> _What to do_
Give back every record exactly, images excluded.
Top of Records to process
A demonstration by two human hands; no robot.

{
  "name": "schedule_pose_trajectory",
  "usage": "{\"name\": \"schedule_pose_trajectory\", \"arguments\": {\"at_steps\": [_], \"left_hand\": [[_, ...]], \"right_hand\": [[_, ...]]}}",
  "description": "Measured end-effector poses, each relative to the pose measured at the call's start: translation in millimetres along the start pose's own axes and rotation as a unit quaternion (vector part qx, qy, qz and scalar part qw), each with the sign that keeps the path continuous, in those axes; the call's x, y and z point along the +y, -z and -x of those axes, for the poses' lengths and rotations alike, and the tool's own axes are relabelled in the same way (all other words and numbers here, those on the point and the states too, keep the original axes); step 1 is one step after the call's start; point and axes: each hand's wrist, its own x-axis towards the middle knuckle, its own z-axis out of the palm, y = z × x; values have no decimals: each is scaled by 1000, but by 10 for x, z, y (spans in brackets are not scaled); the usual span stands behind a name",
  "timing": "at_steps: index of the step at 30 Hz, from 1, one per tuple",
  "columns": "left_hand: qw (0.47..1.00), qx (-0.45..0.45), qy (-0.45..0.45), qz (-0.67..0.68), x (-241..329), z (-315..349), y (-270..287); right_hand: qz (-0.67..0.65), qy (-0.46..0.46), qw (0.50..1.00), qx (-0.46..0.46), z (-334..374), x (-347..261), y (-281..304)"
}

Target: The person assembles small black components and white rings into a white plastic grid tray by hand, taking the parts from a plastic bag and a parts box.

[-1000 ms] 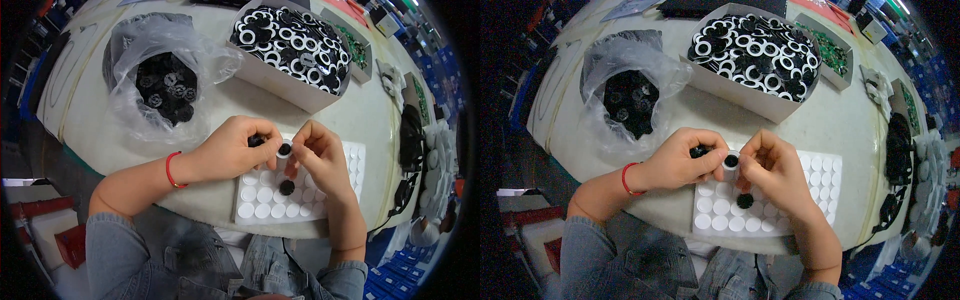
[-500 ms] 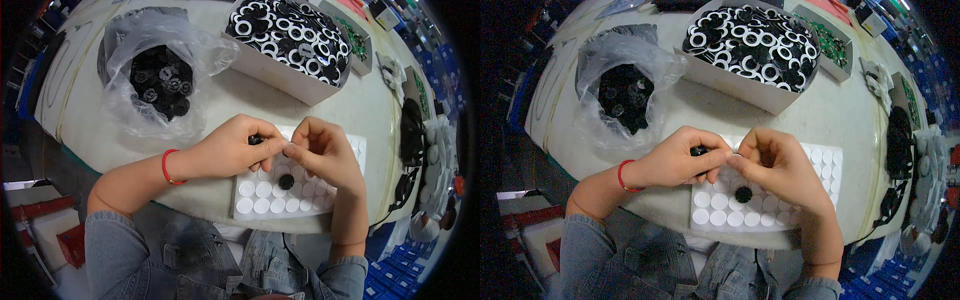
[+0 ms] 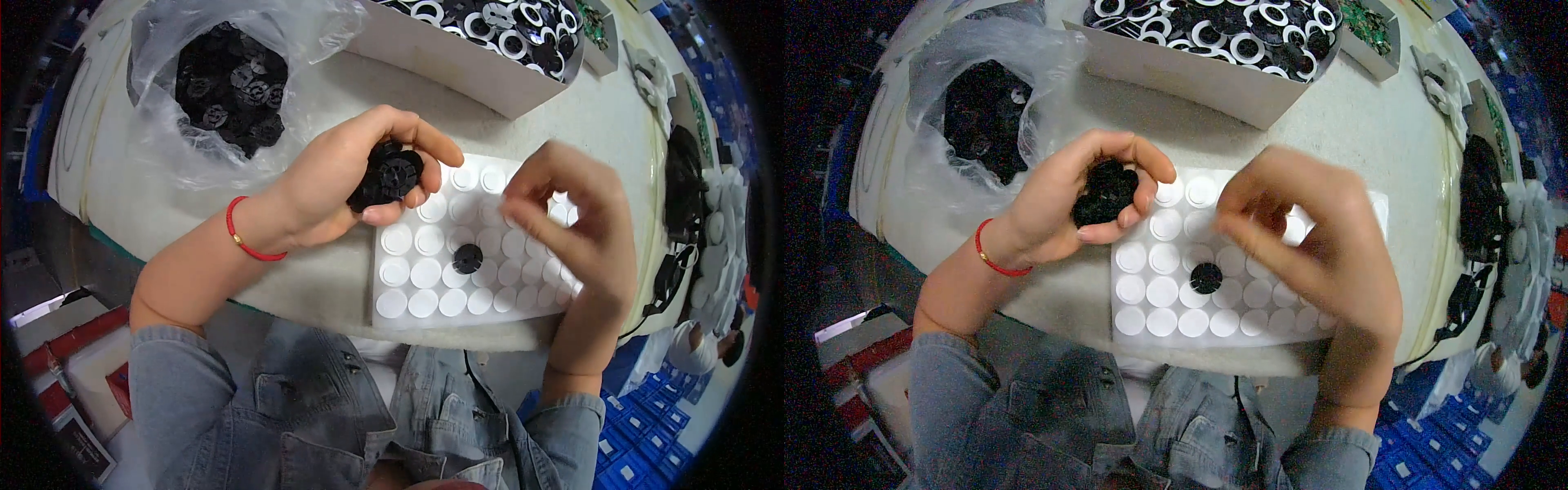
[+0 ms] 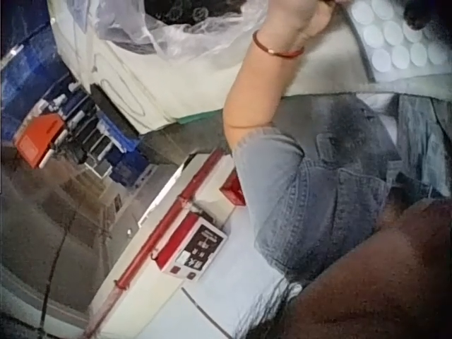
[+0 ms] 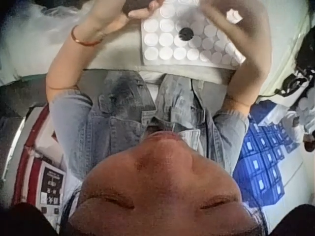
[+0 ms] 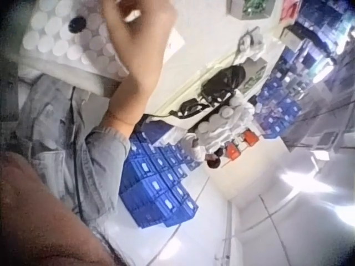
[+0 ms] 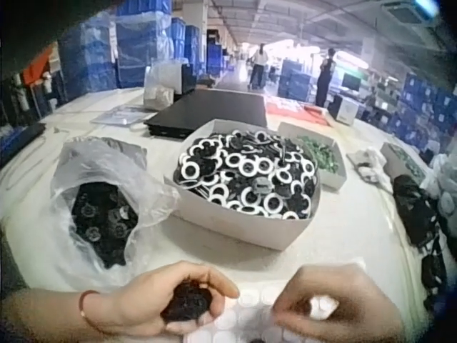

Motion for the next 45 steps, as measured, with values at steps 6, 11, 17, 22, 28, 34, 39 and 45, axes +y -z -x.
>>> {"name": "schedule_pose_trajectory", "arguments": {"at_steps": [6, 11, 17, 22, 28, 34, 39, 45], "left_hand": [[998, -35, -4, -44, 0, 19, -26], [990, -70, 15, -122, 34, 42, -73], [967, -85, 70, -232, 40, 104, -157], [963, -25, -1, -267, 52, 113, -154], [979, -5, -75, -192, 58, 22, -17], [978, -2, -35, -204, 9, 11, -68], [964, -57, -35, -257, -6, 12, -52], [959, -75, -56, -267, -38, 21, -62]], "right_hand": [[88, 37, 987, -133, 43, 69, -232], [12, 24, 997, -79, -13, -7, -249], [131, 175, 969, 115, -13, -31, -416], [152, 151, 964, 156, -25, -129, -478], [64, 84, 990, -90, 30, -102, -480], [49, 58, 988, -133, -26, -79, -569], [26, 160, 967, -197, -35, 75, -481], [-179, 104, 961, -183, 26, -137, -195]]}}
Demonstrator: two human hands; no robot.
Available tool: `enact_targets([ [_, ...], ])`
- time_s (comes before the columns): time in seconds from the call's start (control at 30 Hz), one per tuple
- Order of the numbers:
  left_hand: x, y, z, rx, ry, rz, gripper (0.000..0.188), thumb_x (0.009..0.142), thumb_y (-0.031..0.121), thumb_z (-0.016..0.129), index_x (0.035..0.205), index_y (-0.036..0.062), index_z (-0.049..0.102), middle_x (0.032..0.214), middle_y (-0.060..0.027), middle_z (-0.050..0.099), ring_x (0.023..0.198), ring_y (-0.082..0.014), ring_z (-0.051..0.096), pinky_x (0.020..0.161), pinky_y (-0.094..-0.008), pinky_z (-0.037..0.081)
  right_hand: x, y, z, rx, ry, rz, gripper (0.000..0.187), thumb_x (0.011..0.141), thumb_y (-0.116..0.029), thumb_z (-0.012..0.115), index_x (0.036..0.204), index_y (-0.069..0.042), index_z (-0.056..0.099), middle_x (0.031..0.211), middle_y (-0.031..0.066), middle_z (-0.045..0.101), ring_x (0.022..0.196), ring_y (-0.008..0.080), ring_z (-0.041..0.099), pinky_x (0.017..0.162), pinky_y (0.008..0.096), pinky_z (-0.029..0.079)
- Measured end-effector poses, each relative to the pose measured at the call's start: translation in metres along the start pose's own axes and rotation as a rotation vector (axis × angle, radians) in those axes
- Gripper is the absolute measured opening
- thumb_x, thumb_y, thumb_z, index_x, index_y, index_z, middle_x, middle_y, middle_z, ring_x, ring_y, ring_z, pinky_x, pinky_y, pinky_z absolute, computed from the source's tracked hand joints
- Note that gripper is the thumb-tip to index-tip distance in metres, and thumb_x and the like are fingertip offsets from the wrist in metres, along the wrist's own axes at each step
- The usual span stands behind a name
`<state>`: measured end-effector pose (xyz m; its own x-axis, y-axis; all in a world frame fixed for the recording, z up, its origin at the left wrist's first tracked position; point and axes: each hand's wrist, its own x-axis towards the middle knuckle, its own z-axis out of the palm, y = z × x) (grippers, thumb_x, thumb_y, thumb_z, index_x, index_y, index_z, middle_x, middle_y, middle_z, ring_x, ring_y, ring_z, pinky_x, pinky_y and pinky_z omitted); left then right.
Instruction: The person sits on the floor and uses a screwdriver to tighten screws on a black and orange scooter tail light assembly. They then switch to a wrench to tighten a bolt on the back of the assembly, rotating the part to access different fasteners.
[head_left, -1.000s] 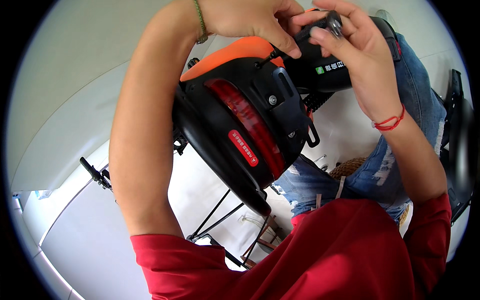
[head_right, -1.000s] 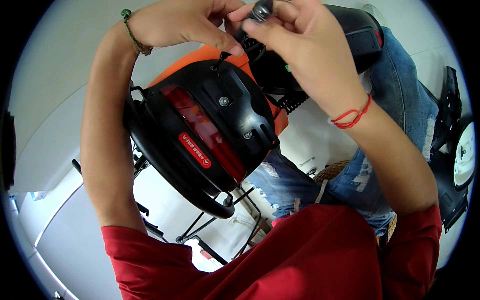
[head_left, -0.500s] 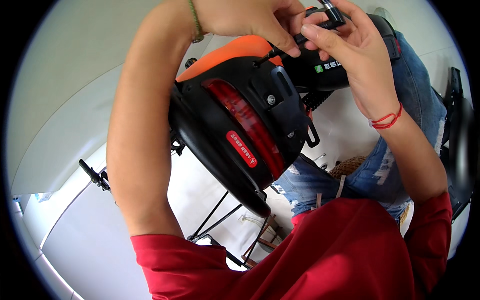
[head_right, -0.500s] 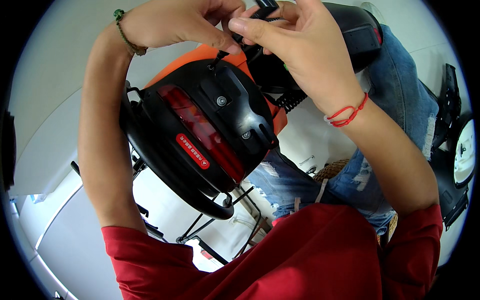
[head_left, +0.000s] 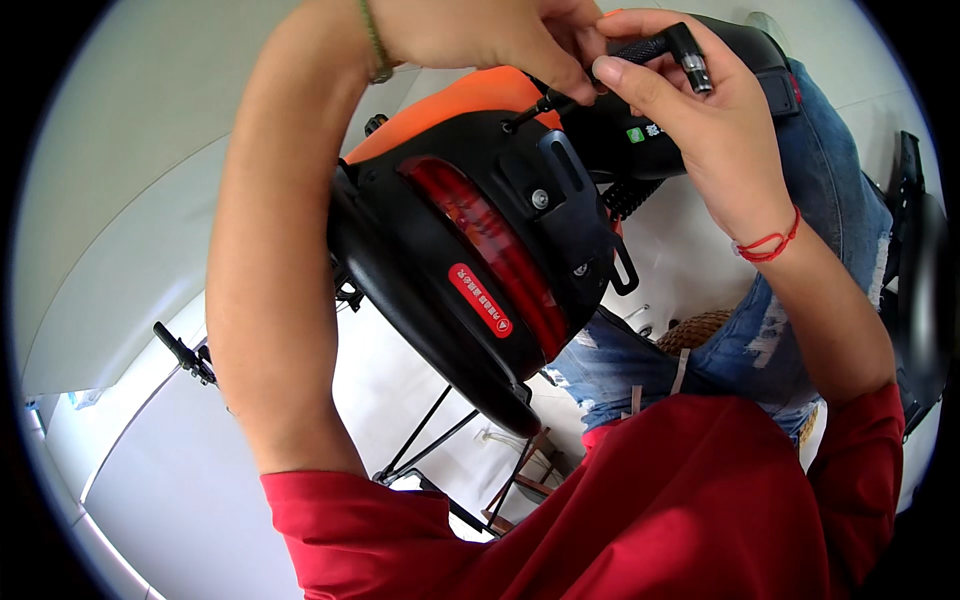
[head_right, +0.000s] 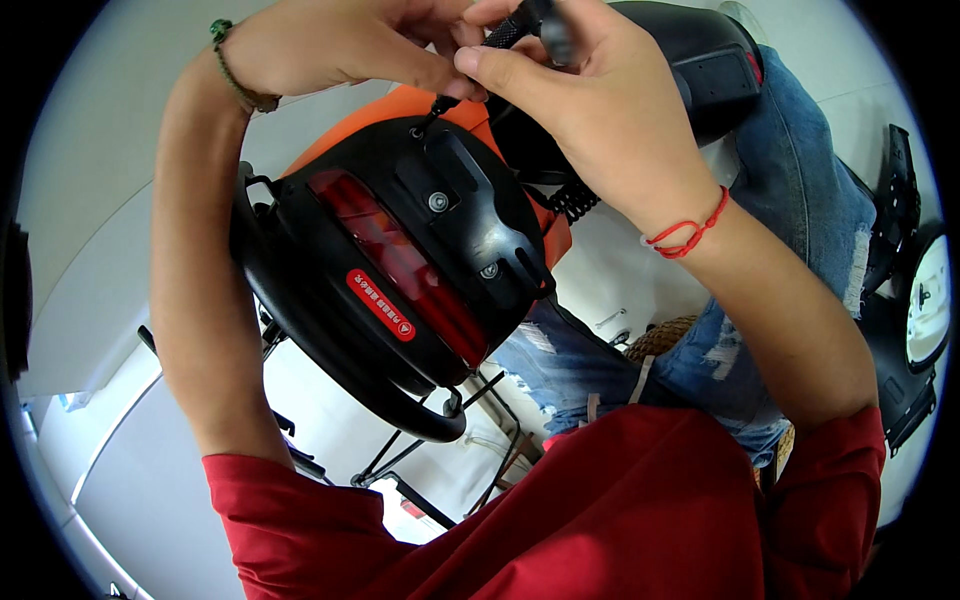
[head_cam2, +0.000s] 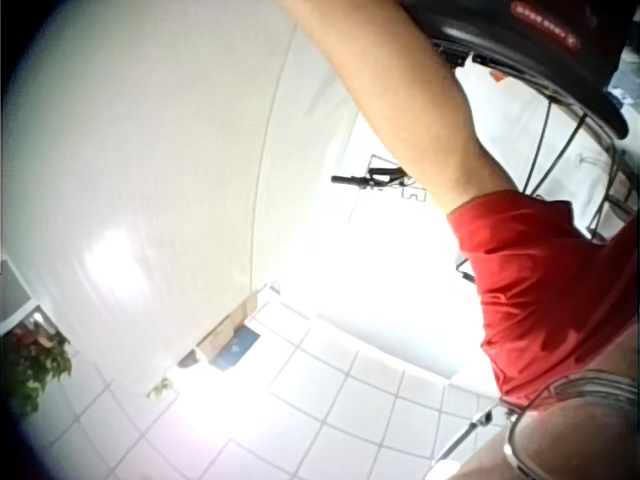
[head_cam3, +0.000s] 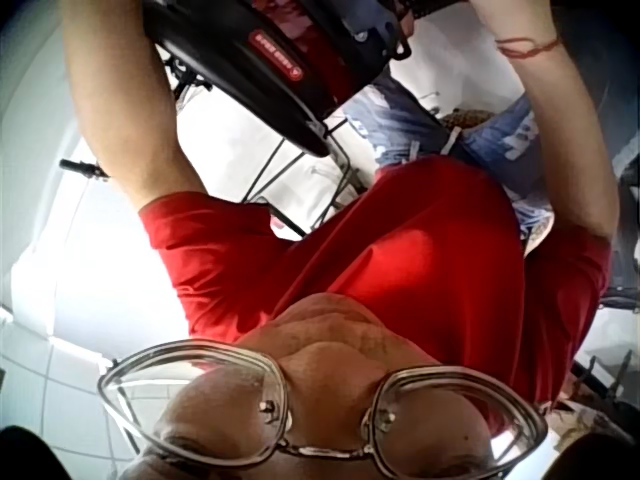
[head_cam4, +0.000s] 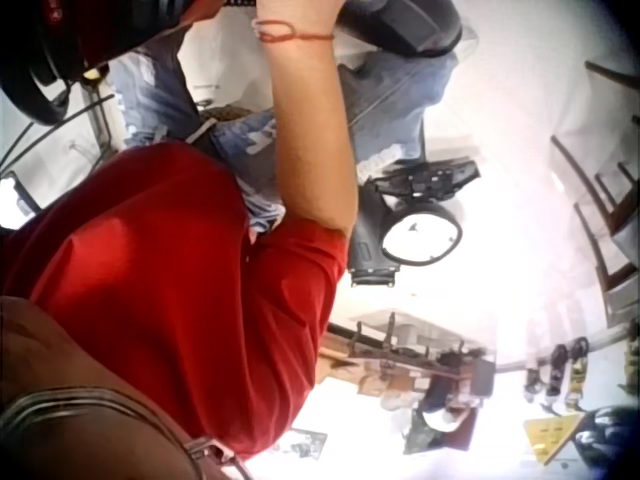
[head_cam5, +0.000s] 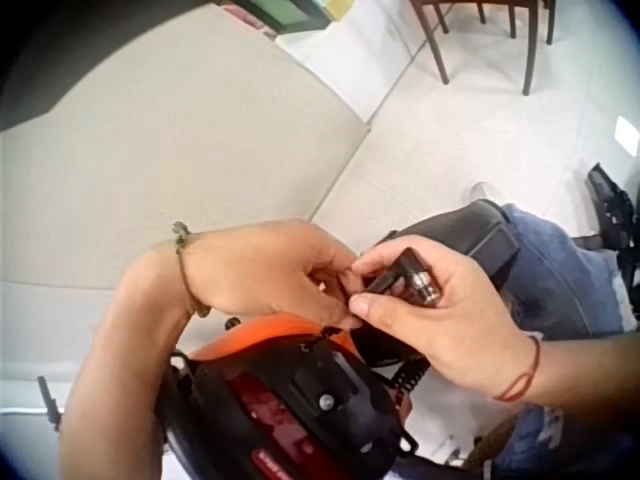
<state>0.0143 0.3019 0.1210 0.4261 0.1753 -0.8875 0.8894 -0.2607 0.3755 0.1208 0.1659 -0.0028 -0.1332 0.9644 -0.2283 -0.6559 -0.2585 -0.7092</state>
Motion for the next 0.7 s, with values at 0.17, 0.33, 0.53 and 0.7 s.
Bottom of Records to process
> _Task answer_
A demonstration by two human hands; no robot.

{
  "name": "schedule_pose_trajectory",
  "usage": "{\"name\": \"schedule_pose_trajectory\", \"arguments\": {\"at_steps\": [_], \"left_hand\": [[_, ...]], \"right_hand\": [[_, ...]]}}",
  "description": "Measured end-effector poses, each relative to the pose measured at the call's start: translation in millimetres along the start pose's own axes and rotation as a unit quaternion (vector part qx, qy, qz and scalar part qw), each with the sign that keeps the path continuous, in those axes; the call's x, y and z point along the +y, -z and -x of those axes, for the poses' lengths and rotations alike, and the tool's own axes are relabelled in the same way (all other words and numbers here, those on the point and the states too, keep the original axes); step 1 is one step after the call's start; point and axes: each hand's wrist, its own x-axis towards the middle knuckle, its own z-axis out of the palm, y = z × x; values have no decimals: each is scaled by 1000, but by 10 for x, z, y (spans in brackets are not scaled); the usual span stands behind a name",
  "timing": "at_steps: index of the step at 30 Hz, from 1, one per tuple",
  "columns": "left_hand: qw (0.47..1.00), qx (-0.45..0.45), qy (-0.45..0.45), qz (-0.67..0.68), x (-241..329), z (-315..349), y (-270..287); right_hand: qz (-0.67..0.65), qy (-0.46..0.46), qw (0.50..1.00), qx (-0.46..0.46), z (-334..374), x (-347..261), y (-281..304)"
}

Target: The person assembles small black components and white rings into a white plastic grid tray by hand, taking the parts from a plastic bag and a parts box.

[-1000 ms] 
[-500 ms] 
[+0 ms] 
[+0 ms] 
[+0 ms] 
[+0 ms] 
[+0 ms] 

Motion for the next 45 steps, as measured, with values at steps 6, 11, 17, 22, 28, 34, 39 and 45, axes +y -z -x.
>>> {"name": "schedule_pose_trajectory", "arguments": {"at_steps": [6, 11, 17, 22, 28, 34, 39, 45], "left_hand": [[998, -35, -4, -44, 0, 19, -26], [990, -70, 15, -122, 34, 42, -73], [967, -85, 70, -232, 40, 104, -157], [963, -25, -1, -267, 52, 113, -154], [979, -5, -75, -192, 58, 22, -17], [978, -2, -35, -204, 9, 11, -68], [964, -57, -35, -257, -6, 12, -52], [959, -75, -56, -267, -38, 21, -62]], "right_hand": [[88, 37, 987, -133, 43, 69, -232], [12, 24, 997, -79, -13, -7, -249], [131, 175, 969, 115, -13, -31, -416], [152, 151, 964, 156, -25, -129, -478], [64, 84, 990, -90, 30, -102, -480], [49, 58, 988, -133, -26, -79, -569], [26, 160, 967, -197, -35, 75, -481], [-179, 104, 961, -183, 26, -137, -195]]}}
Demonstrator: two human hands; no robot.
Available tool: `enact_targets([ [_, ...], ])`
- time_s (comes before the columns): time in seconds from the call's start (control at 30 Hz), one per tuple
- Order of the numbers:
  left_hand: x, y, z, rx, ry, rz, gripper (0.000..0.188), thumb_x (0.009..0.142), thumb_y (-0.031..0.121), thumb_z (-0.016..0.129), index_x (0.035..0.205), index_y (-0.036..0.062), index_z (-0.049..0.102), middle_x (0.032..0.214), middle_y (-0.060..0.027), middle_z (-0.050..0.099), ring_x (0.023..0.198), ring_y (-0.082..0.014), ring_z (-0.051..0.096), pinky_x (0.020..0.161), pinky_y (-0.094..-0.008), pinky_z (-0.037..0.081)
  right_hand: x, y, z, rx, ry, rz, gripper (0.000..0.187), thumb_x (0.011..0.141), thumb_y (-0.116..0.029), thumb_z (-0.012..0.115), index_x (0.036..0.204), index_y (-0.069..0.042), index_z (-0.056..0.099), middle_x (0.031..0.211), middle_y (-0.031..0.066), middle_z (-0.045..0.101), ring_x (0.022..0.196), ring_y (-0.008..0.080), ring_z (-0.041..0.099), pinky_x (0.017..0.162), pinky_y (0.008..0.096), pinky_z (-0.029..0.079)
- Measured end-effector poses, each relative to the pose measured at the call's start: translation in metres along the start pose's own axes and rotation as a rotation vector (axis × angle, radians) in those axes
- Gripper is the absolute measured opening
- thumb_x, thumb_y, thumb_z, index_x, index_y, index_z, middle_x, middle_y, middle_z, ring_x, ring_y, ring_z, pinky_x, pinky_y, pinky_z absolute, computed from the source's tracked hand joints
- Note that gripper is the thumb-tip to index-tip distance in metres, and thumb_x and the like are fingertip offsets from the wrist in metres, along the wrist's own axes at each step
- The usual span stands behind a name
`<state>`: measured end-effector pose (xyz m; its own x-axis, y-axis; all in a world frame fixed for the recording, z up, its origin at the left wrist's first tracked position; point and axes: each hand's wrist, its own x-axis towards the middle knuckle, its own z-axis out of the palm, y = z × x) (grippers, thumb_x, thumb_y, thumb_z, index_x, index_y, index_z, middle_x, middle_y, middle_z, ring_x, ring_y, ring_z, pinky_x, pinky_y and pinky_z omitted); left then right.
Instruction: The person sits on the floor and uses a screwdriver to tighten screws on a black and orange scooter tail light assembly. They then switch to a wrench to tighten a bolt on the back of the assembly, rotating the part to access different fasteners.
[head_left, -1.000s] 
[head_right, -1.000s] 
[head_left, -0.500s] 
[head_right, -0.500s] 
[head_left, +0.000s] 
[head_right, +0.000s] 
[head_cam2, +0.000s] 
[head_cam3, +0.000s] 
[head_cam4, +0.000s] 
[head_cam5, +0.000s] 
<state>0.0143 0.3019 0.1210 0.4261 0.1753 -0.8875 0.8894 -0.2607 0.3755 0.1208 0.1659 -0.0028 -0.1332 0.9644 -0.2283 -0.6559 -0.2585 -0.7092</state>
Motion for the next 0.7 s, with values at 0.17, 0.33, 0.53 and 0.7 s.

No other output was requested.